What you need to do:
Could you copy, exactly as written, every line from the first line of the records through the one containing "POLYGON ((9 114, 64 98, 20 89, 9 114))"?

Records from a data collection
+--

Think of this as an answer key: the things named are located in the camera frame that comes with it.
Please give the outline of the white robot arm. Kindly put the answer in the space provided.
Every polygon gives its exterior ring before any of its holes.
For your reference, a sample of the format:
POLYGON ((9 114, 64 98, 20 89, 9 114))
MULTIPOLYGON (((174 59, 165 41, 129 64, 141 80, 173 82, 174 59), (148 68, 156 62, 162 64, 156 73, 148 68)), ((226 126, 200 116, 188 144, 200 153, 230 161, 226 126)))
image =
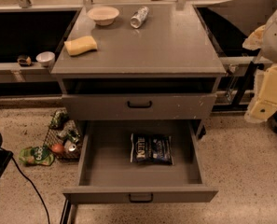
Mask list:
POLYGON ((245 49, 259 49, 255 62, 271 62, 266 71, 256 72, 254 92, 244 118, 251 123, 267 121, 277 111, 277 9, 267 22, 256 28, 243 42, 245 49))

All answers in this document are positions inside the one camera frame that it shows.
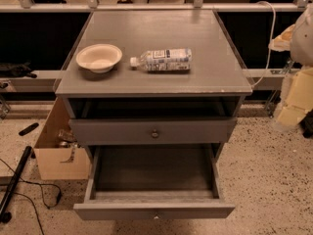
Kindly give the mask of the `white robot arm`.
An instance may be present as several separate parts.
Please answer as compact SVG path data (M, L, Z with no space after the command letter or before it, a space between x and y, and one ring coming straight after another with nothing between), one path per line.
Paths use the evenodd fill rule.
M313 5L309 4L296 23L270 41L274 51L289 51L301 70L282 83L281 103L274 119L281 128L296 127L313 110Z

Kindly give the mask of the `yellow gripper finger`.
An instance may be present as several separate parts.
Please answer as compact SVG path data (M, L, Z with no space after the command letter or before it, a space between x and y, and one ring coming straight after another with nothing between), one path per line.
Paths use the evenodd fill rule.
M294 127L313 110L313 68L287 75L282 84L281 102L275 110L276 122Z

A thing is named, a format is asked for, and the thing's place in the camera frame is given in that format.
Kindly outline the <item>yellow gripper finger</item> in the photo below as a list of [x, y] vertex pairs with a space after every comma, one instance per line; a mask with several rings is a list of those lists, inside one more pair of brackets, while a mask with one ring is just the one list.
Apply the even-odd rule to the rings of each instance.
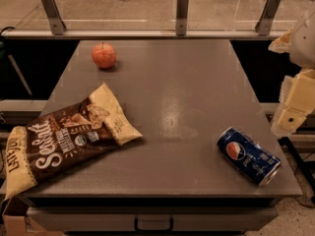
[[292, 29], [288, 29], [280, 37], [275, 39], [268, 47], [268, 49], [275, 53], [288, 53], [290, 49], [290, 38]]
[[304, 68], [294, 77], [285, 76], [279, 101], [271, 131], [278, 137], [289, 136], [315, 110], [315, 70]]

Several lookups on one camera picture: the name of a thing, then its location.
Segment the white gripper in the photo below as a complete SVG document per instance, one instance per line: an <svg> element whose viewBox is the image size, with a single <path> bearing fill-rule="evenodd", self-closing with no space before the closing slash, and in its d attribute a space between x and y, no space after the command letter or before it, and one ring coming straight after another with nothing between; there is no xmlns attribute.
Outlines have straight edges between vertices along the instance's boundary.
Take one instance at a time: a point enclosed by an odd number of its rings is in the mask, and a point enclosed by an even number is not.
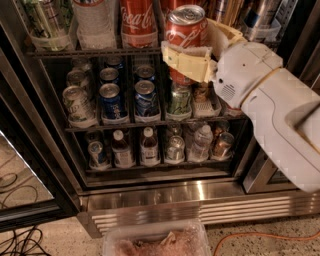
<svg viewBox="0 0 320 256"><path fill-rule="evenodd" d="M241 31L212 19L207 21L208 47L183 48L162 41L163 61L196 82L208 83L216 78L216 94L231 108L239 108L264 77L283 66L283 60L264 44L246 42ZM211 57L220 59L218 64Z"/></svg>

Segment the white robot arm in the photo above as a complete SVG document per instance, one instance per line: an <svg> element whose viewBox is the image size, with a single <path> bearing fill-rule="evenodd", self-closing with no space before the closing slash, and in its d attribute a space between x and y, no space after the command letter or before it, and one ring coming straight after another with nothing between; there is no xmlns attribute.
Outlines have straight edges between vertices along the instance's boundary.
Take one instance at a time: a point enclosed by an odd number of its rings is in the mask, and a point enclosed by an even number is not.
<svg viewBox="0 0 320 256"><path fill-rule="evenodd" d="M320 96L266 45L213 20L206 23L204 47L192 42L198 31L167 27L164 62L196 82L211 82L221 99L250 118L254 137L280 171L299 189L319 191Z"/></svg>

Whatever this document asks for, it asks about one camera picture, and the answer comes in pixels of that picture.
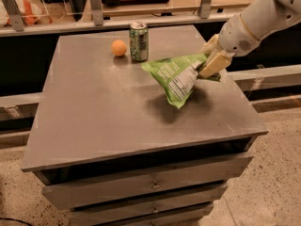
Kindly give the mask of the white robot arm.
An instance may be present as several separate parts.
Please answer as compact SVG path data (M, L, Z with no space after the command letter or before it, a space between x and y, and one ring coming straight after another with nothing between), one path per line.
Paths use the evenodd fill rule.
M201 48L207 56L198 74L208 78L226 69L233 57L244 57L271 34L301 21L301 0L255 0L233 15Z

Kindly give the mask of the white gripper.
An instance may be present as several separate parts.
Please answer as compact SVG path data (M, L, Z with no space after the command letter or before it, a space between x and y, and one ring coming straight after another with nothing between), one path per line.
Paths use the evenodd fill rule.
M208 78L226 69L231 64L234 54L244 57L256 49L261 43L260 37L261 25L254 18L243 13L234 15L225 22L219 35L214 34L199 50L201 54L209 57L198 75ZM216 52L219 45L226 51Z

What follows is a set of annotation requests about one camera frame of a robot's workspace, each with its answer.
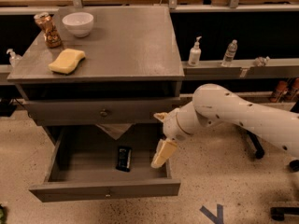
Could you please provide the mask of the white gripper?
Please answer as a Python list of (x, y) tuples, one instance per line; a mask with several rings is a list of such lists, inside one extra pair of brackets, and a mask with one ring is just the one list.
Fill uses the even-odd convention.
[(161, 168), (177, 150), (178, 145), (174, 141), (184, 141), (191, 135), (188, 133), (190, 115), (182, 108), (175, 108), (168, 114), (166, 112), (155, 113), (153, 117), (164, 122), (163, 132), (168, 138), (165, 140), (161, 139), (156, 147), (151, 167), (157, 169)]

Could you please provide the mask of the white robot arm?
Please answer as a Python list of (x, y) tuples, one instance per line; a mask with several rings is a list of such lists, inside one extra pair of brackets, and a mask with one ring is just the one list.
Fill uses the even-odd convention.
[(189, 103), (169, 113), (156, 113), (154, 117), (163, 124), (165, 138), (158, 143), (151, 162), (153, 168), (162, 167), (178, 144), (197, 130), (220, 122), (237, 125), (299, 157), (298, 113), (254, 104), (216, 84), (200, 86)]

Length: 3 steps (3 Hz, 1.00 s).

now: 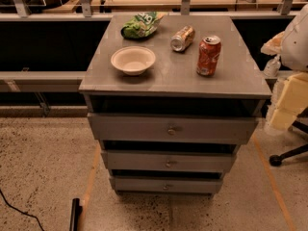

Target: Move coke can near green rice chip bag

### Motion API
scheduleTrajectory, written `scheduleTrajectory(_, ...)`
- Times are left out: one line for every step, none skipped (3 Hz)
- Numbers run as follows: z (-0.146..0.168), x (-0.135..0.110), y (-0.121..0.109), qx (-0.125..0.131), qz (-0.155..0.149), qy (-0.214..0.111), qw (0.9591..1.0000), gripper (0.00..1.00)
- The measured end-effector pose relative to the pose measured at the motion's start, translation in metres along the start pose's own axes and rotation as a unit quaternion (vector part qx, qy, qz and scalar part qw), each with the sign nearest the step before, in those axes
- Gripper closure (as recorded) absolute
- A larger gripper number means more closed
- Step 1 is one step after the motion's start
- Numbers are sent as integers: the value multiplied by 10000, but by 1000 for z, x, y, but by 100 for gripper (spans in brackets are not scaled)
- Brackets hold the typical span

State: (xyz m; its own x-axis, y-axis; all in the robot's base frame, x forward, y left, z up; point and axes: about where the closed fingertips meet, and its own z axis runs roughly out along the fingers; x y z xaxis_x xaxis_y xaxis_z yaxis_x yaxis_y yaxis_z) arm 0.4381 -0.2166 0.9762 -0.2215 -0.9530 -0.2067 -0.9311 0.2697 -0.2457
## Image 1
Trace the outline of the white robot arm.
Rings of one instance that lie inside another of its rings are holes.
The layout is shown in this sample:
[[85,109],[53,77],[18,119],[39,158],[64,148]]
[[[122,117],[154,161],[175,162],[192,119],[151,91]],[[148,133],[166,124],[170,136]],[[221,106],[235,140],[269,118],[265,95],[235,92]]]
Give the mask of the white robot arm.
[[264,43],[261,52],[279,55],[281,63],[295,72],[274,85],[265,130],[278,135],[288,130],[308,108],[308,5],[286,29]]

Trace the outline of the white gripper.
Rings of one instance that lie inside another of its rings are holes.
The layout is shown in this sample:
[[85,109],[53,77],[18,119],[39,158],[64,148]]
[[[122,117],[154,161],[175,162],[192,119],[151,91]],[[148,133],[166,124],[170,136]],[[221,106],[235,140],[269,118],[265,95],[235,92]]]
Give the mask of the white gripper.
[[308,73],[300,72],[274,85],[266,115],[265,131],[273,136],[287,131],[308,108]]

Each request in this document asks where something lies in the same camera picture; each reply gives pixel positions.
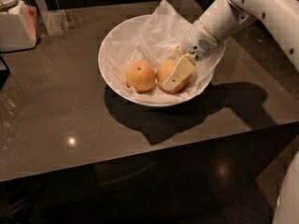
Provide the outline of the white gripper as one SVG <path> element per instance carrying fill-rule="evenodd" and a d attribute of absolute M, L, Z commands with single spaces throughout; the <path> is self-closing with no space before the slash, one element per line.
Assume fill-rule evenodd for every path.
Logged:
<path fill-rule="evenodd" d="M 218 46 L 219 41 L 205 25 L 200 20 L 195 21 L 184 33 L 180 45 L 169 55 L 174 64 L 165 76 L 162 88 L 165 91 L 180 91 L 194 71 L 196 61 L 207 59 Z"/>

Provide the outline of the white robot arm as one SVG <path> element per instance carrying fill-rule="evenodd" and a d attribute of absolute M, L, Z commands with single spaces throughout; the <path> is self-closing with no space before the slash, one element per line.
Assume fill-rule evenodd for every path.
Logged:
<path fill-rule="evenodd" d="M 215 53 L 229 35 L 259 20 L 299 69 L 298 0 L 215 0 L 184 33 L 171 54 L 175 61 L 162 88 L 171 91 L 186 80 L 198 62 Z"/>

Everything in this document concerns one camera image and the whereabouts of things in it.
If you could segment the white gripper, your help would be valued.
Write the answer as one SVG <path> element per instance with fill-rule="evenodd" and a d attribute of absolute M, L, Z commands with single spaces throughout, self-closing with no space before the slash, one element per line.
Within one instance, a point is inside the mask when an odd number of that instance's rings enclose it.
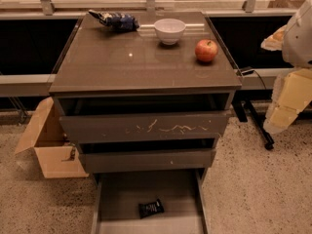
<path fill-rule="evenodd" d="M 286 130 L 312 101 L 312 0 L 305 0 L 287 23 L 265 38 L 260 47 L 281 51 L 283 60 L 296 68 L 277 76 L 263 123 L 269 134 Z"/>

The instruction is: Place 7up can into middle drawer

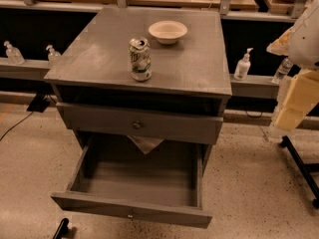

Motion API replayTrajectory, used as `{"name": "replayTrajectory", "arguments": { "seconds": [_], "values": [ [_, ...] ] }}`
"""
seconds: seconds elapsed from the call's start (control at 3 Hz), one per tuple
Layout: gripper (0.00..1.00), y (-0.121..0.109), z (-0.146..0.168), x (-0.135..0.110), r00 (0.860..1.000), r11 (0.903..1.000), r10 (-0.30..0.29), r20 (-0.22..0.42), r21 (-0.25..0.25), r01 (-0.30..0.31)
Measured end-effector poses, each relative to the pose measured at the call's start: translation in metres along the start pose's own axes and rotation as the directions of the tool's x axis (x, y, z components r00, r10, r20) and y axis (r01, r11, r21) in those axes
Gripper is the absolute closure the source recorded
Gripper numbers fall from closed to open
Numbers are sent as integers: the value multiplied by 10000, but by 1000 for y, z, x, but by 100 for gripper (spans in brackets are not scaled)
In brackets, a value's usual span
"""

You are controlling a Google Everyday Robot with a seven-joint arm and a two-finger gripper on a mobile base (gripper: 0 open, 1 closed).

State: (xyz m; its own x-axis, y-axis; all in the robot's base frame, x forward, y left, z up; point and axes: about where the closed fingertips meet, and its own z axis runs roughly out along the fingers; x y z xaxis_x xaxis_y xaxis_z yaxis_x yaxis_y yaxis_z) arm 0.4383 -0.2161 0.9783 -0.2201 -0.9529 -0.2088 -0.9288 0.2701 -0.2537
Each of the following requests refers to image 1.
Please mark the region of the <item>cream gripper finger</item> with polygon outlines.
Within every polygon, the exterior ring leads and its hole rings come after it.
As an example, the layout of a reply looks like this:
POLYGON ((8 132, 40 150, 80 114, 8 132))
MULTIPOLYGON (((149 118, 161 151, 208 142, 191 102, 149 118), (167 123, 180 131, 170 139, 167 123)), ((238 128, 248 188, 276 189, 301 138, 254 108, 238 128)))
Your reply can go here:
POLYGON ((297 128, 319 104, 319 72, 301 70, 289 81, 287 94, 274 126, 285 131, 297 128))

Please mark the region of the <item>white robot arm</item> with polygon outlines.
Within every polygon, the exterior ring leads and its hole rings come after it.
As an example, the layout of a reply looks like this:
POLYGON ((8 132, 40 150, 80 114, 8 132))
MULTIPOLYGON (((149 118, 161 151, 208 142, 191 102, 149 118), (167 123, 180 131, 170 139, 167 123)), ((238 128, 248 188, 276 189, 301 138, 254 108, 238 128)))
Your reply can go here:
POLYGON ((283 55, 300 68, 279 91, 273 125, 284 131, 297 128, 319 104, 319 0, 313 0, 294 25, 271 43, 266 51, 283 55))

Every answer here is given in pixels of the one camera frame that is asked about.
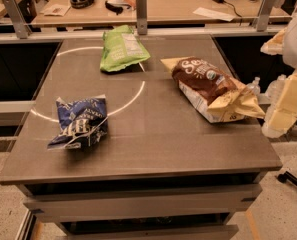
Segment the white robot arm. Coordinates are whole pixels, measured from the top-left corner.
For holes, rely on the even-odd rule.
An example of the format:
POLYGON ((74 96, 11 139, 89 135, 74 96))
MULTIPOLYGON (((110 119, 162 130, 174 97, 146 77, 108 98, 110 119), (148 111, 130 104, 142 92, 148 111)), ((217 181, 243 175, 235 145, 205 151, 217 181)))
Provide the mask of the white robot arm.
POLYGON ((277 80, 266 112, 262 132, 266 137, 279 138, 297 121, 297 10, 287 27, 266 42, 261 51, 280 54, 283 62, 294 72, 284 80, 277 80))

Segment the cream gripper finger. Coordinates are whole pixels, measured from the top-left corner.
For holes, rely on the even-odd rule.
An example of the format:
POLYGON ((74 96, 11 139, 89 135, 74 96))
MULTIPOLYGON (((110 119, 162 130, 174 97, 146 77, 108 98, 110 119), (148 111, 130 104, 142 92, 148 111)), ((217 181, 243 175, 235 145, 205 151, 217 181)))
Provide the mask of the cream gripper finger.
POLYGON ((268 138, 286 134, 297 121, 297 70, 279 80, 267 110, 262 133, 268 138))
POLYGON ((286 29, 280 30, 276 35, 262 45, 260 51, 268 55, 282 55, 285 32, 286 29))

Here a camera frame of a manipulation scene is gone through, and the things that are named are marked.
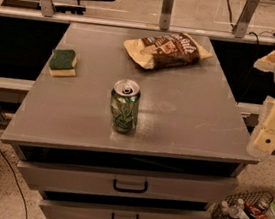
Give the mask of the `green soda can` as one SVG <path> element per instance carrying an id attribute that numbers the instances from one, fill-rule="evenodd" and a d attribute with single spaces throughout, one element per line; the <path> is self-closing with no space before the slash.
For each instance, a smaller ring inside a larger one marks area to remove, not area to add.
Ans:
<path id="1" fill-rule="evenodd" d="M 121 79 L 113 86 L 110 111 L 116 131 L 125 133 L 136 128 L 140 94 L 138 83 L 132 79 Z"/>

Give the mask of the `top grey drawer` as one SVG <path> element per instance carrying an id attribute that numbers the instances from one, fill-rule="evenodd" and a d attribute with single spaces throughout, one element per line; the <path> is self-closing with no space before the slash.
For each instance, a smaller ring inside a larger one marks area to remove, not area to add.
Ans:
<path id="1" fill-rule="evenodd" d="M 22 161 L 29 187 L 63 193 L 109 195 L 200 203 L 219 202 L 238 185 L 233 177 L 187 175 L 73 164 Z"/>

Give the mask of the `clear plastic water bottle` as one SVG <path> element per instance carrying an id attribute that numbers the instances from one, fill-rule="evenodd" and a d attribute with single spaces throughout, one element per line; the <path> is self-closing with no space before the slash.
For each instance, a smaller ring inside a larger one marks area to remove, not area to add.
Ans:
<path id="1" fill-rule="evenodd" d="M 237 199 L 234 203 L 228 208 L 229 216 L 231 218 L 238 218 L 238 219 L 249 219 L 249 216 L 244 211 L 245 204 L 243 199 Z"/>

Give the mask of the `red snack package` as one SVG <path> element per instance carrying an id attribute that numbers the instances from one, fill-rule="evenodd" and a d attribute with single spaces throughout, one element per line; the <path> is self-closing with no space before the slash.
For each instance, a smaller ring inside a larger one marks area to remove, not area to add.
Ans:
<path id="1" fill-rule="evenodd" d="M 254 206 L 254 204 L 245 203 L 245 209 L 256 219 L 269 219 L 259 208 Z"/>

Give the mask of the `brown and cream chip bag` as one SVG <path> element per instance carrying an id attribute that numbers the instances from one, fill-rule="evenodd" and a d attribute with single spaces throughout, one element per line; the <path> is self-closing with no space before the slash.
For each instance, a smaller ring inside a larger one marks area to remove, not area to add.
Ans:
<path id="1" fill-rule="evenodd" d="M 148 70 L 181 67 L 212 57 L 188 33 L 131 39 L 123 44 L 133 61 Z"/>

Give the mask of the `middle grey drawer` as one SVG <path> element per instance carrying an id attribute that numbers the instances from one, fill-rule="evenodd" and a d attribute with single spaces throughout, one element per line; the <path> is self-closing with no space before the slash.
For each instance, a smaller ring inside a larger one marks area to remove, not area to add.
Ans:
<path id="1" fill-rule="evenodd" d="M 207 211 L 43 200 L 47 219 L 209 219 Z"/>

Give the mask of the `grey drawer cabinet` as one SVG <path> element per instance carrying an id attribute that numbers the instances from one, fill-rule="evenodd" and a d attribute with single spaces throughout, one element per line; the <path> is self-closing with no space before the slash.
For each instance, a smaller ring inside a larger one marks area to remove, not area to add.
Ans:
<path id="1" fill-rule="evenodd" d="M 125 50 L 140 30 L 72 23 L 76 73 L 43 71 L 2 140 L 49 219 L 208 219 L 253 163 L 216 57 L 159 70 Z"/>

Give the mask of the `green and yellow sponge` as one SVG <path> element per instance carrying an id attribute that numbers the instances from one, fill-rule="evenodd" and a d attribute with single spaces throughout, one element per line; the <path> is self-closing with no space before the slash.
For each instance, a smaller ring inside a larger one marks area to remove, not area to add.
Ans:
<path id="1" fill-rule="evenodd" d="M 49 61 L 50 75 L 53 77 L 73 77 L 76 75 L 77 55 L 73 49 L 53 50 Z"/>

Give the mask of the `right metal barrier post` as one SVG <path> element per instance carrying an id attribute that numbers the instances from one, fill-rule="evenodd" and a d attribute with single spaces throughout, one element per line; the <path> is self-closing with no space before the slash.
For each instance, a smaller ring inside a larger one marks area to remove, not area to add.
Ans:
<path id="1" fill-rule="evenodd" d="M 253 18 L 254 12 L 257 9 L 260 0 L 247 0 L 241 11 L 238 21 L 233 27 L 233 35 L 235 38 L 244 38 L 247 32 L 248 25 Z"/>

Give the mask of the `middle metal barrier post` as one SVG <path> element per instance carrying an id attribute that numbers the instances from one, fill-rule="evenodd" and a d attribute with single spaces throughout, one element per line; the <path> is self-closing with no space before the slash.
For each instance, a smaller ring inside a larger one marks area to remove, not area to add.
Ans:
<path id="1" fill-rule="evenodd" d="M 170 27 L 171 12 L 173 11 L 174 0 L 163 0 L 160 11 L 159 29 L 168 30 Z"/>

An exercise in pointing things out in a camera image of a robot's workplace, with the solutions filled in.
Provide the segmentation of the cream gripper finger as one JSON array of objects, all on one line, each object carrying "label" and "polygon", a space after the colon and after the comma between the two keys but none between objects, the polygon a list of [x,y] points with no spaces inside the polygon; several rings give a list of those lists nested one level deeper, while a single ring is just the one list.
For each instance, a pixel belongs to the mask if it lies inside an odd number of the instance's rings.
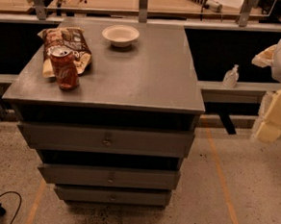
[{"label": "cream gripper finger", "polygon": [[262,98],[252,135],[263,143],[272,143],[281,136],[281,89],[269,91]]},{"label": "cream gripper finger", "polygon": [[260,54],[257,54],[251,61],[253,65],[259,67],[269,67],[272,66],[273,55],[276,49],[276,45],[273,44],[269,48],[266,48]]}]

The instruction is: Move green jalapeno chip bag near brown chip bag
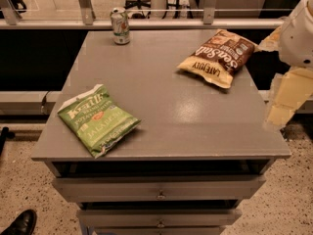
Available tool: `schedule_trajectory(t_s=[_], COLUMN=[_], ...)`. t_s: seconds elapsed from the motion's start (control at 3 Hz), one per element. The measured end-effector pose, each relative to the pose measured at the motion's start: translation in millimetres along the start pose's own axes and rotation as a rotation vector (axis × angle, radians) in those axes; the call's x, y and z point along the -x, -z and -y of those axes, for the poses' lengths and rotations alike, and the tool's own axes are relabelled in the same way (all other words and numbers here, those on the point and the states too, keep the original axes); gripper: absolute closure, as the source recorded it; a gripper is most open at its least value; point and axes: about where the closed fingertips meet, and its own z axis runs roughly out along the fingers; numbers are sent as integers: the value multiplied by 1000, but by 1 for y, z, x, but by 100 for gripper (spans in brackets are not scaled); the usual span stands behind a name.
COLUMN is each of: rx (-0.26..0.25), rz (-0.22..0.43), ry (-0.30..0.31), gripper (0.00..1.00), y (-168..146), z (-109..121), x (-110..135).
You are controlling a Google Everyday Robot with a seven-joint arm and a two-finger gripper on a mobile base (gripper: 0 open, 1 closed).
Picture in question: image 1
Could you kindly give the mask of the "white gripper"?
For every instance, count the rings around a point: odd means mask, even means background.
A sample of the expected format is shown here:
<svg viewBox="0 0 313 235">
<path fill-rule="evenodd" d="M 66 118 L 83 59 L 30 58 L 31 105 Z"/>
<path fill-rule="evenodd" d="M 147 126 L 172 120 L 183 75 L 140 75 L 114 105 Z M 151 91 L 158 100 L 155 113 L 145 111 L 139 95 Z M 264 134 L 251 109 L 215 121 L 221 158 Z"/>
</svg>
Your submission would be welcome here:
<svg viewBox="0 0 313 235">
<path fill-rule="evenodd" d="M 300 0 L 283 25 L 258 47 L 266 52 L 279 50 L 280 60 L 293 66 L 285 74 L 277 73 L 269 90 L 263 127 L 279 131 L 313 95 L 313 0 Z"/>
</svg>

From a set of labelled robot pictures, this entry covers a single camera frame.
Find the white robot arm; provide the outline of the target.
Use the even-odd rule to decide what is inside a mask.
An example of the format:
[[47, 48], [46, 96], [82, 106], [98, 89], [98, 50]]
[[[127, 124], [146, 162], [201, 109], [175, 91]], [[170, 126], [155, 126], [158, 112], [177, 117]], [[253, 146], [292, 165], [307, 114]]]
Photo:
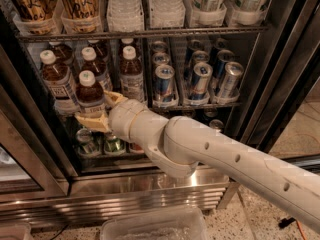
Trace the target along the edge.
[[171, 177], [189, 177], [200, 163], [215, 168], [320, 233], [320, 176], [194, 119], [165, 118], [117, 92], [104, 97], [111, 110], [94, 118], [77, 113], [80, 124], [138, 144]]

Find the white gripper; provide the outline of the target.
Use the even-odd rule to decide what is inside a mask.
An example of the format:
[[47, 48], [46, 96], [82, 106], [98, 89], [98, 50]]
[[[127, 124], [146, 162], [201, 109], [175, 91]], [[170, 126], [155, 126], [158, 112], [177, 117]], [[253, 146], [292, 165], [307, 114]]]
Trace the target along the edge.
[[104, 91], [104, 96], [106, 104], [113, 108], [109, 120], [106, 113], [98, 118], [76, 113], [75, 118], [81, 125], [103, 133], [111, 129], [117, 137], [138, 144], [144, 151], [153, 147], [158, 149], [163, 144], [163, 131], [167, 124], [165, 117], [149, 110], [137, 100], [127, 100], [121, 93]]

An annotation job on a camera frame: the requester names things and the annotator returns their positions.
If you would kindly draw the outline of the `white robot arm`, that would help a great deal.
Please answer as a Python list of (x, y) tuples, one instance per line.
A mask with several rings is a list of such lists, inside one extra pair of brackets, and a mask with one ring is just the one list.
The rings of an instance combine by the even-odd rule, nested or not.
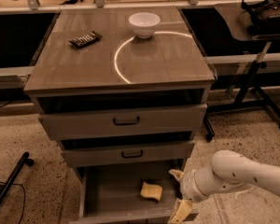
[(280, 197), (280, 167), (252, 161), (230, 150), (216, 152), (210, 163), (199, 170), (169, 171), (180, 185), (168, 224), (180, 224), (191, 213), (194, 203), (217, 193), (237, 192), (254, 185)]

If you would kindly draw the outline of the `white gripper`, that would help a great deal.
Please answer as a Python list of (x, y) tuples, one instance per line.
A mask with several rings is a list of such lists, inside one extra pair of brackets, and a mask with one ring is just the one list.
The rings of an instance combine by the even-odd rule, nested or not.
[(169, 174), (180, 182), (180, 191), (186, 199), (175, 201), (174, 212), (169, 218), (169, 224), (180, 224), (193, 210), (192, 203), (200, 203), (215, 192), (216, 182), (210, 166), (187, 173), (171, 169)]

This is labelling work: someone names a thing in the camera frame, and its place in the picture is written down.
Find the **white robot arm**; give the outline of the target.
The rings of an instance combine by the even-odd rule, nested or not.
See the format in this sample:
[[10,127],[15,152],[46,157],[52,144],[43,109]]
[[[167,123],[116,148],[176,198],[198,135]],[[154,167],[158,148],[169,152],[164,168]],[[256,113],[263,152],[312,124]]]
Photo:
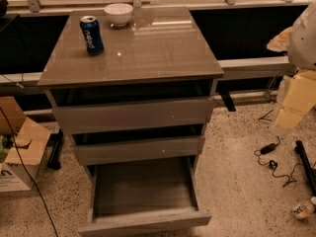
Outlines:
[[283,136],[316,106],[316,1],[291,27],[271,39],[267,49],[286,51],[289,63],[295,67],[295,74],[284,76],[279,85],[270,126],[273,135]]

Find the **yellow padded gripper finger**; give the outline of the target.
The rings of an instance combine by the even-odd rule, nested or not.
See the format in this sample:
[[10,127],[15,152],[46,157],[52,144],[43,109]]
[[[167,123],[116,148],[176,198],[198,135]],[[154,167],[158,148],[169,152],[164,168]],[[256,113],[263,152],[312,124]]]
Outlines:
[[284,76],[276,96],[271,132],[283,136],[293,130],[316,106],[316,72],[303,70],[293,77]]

+--

Solution to this exercise:
Think of this as an answer key: the things named are located in the camera frame that comes with it.
Please give the outline of the white robot arm. Kindly put the answer in the space provided.
Every polygon gives its exterior ring before any of its holes.
For your reference, a sample of the format:
POLYGON ((9 114, 64 98, 20 89, 9 114))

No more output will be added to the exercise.